### HOW TO COMPLETE THIS TASK:
Quote the records below in full, exactly as given, with the images taken out.
____
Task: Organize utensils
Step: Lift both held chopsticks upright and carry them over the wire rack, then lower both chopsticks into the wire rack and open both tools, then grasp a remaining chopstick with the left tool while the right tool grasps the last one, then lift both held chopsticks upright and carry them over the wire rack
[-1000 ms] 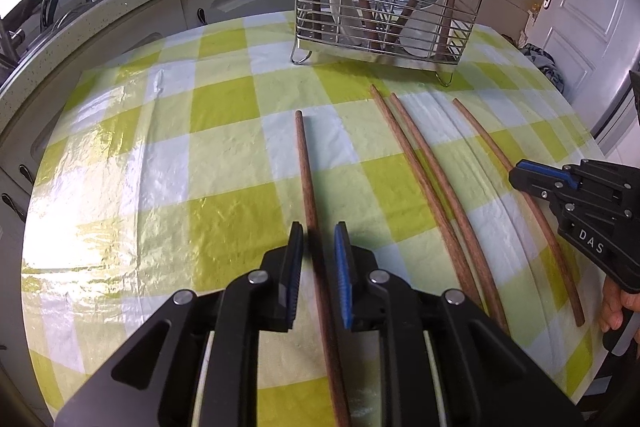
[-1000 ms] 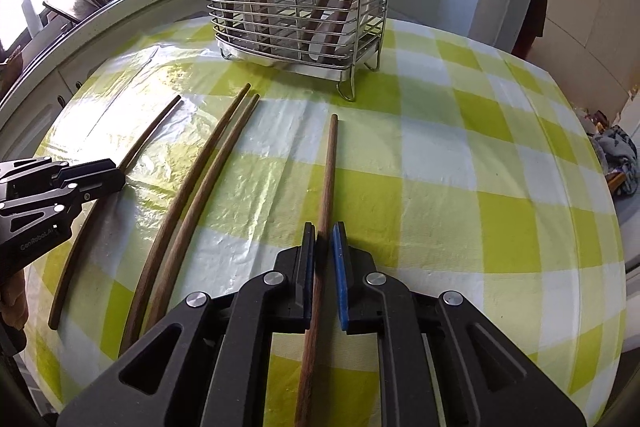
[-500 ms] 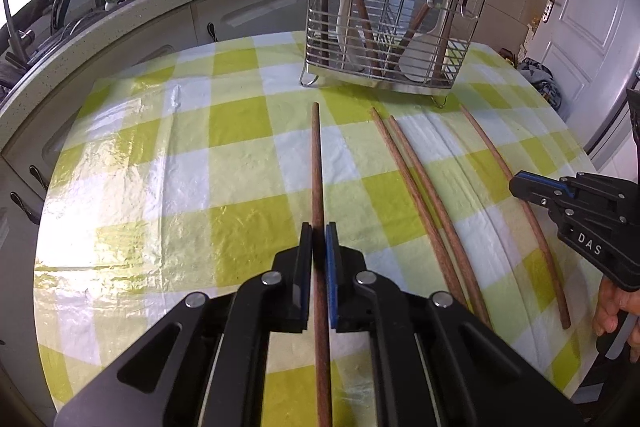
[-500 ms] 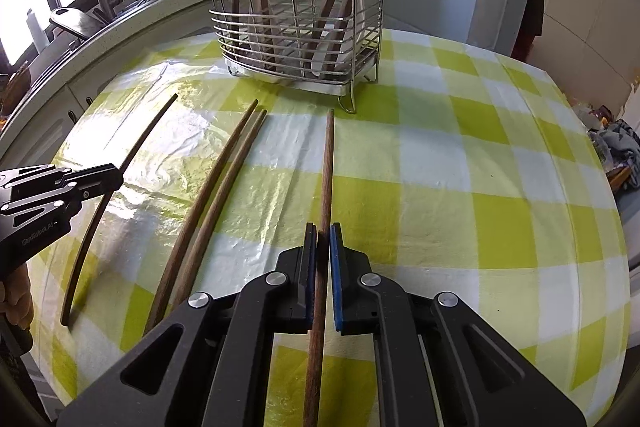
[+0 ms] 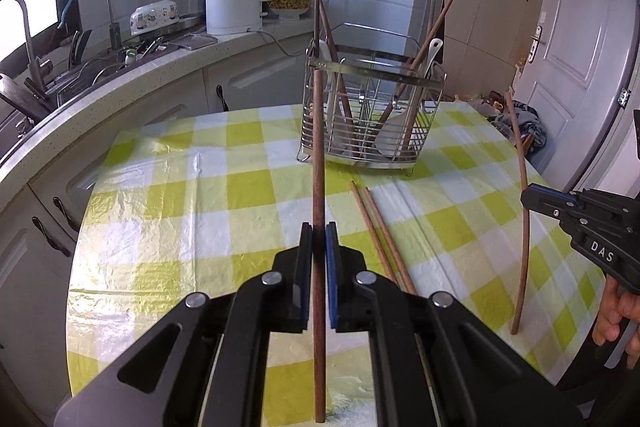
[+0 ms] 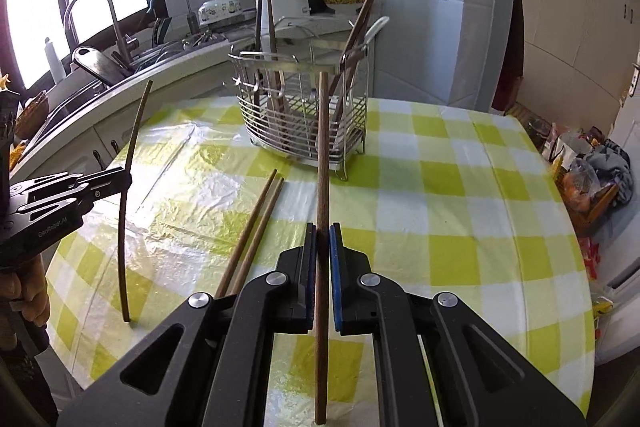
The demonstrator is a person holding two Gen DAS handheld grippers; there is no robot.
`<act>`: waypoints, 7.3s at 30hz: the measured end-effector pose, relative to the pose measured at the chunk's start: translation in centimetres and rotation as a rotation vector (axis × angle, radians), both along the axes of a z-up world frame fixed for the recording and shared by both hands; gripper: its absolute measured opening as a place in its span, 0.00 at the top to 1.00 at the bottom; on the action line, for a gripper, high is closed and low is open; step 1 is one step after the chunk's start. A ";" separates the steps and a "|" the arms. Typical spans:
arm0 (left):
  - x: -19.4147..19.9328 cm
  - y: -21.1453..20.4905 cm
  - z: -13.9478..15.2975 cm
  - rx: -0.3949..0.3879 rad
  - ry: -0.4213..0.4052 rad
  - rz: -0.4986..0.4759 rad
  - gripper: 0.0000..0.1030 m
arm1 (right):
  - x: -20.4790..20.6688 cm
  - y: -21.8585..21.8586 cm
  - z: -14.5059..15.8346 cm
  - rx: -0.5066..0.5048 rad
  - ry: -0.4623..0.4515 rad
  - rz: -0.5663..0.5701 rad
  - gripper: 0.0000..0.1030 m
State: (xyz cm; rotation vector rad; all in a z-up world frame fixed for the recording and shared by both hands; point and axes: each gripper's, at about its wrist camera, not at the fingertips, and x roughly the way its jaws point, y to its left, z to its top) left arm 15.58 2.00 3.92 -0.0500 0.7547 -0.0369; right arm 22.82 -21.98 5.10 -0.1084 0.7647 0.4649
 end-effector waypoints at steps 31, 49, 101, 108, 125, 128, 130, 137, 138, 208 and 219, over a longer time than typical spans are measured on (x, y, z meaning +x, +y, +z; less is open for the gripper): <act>0.0 -0.7 6.4 -0.020 -0.103 -0.055 0.94 | -0.7 -0.2 6.8 0.072 -0.087 0.008 0.94; 9.8 -1.4 19.9 0.012 -0.264 -0.109 0.94 | 9.4 3.9 17.7 0.109 -0.191 0.020 0.94; 22.5 -1.2 7.8 -0.021 -0.115 -0.070 0.94 | 19.2 8.4 7.1 0.096 -0.014 -0.002 0.93; 22.5 -0.9 7.4 -0.028 -0.100 -0.058 0.87 | 19.4 8.1 6.8 0.088 -0.006 -0.018 0.87; 15.4 1.0 8.2 -0.062 -0.150 -0.022 0.76 | 12.9 2.7 7.5 0.071 -0.145 -0.103 0.31; 13.1 1.4 6.9 -0.091 -0.133 -0.008 0.72 | 10.9 1.6 5.2 0.058 -0.121 -0.117 0.28; 11.5 1.3 5.6 -0.093 -0.116 0.000 0.72 | 9.6 0.9 3.1 0.049 -0.093 -0.126 0.27; 7.3 -0.6 -1.3 -0.147 0.019 -0.012 0.72 | 5.3 -1.1 -4.2 -0.002 0.013 -0.158 0.24; 6.9 -0.9 -2.3 -0.154 0.038 -0.013 0.72 | 4.8 -1.5 -4.9 -0.005 0.025 -0.164 0.23; 4.6 3.1 -10.3 0.013 0.200 -0.006 0.93 | 2.6 10.4 -10.8 -0.107 0.135 0.044 0.86; 4.1 2.9 -9.1 0.010 0.181 -0.007 0.94 | 2.9 8.7 -10.3 -0.045 0.153 0.029 0.92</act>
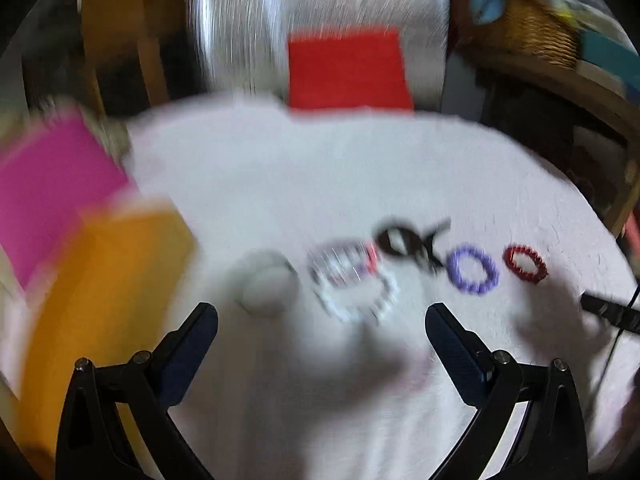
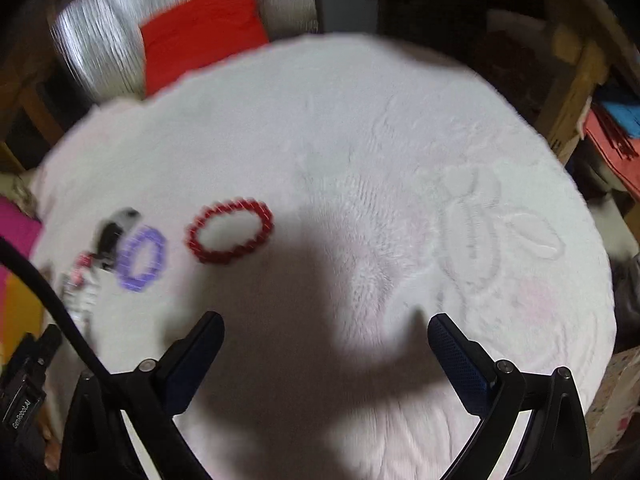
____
### SOLUTION FOR THIS EXERCISE:
Task: Organize utensils
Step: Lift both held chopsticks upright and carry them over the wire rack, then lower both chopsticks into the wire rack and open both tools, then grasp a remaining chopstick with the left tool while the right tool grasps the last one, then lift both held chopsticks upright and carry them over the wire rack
[-1000 ms] 
[-1000 ms] 
[-500 ms] 
[-500 ms] 
[+0 ms] 
[+0 ms] 
The demonstrator is a person holding two Gen DAS handheld grippers; there is no robot.
`<act>`: waypoints, 7.3s at 30hz: the measured end-effector pose, relative to the pose measured at the chunk's start: translation in centimetres and rotation as a rotation vector (axis × angle, radians), both along the axes of a z-up world frame fixed for the recording and shared by both hands; gripper: its absolute measured opening as a place in its span, 0.00 at the top to 1.00 at the bottom; on the action line, for a gripper, high is closed and low is open; step 1 is one step after the chunk's start. A ";" separates the steps and a "|" the arms. Typical spans:
arm0 (left):
  - x: -19.4147..19.9328 cm
  - y: -21.1453..20.4905 cm
  - z: -13.9478..15.2975 cm
  - rx: -0.3949..0.3879 rad
  - ry: -0.4213..0.4052 rad
  - rz: -0.4986..0.4759 rad
  - gripper: 0.0000..0.1030 m
arm1 (right):
  - x: -20.4790..20.6688 cm
  - y: -21.8585..21.8586 cm
  - z: -14.5059..15.8346 cm
  - rx: -0.5066..0.5048 rad
  - ry: -0.4623..0.4515 rad
  - rz: -0.5663..0.5701 rad
  - gripper: 0.0000..0.1030 m
State: (xyz cm; rotation vector rad; all in a z-up world frame fixed for the recording and shared by both hands; point and axes: each gripper's, at about its wrist camera, not at the fingertips, and x roughly the way its jaws point, y to its left, z to its top) left arm 15.58 2.00 3.92 -0.0500 0.7547 -0.0369; right arm 22.82 -21.98 5.10 -0.1084 0.7647 0.4649
 end-effector waypoints at steps 31, 49, 101, 108, 125, 128, 130, 137, 138, 208 and 219, over a longer time than typical spans are measured on (x, y, z meaning +x, +y, +z; less is open for the gripper): <act>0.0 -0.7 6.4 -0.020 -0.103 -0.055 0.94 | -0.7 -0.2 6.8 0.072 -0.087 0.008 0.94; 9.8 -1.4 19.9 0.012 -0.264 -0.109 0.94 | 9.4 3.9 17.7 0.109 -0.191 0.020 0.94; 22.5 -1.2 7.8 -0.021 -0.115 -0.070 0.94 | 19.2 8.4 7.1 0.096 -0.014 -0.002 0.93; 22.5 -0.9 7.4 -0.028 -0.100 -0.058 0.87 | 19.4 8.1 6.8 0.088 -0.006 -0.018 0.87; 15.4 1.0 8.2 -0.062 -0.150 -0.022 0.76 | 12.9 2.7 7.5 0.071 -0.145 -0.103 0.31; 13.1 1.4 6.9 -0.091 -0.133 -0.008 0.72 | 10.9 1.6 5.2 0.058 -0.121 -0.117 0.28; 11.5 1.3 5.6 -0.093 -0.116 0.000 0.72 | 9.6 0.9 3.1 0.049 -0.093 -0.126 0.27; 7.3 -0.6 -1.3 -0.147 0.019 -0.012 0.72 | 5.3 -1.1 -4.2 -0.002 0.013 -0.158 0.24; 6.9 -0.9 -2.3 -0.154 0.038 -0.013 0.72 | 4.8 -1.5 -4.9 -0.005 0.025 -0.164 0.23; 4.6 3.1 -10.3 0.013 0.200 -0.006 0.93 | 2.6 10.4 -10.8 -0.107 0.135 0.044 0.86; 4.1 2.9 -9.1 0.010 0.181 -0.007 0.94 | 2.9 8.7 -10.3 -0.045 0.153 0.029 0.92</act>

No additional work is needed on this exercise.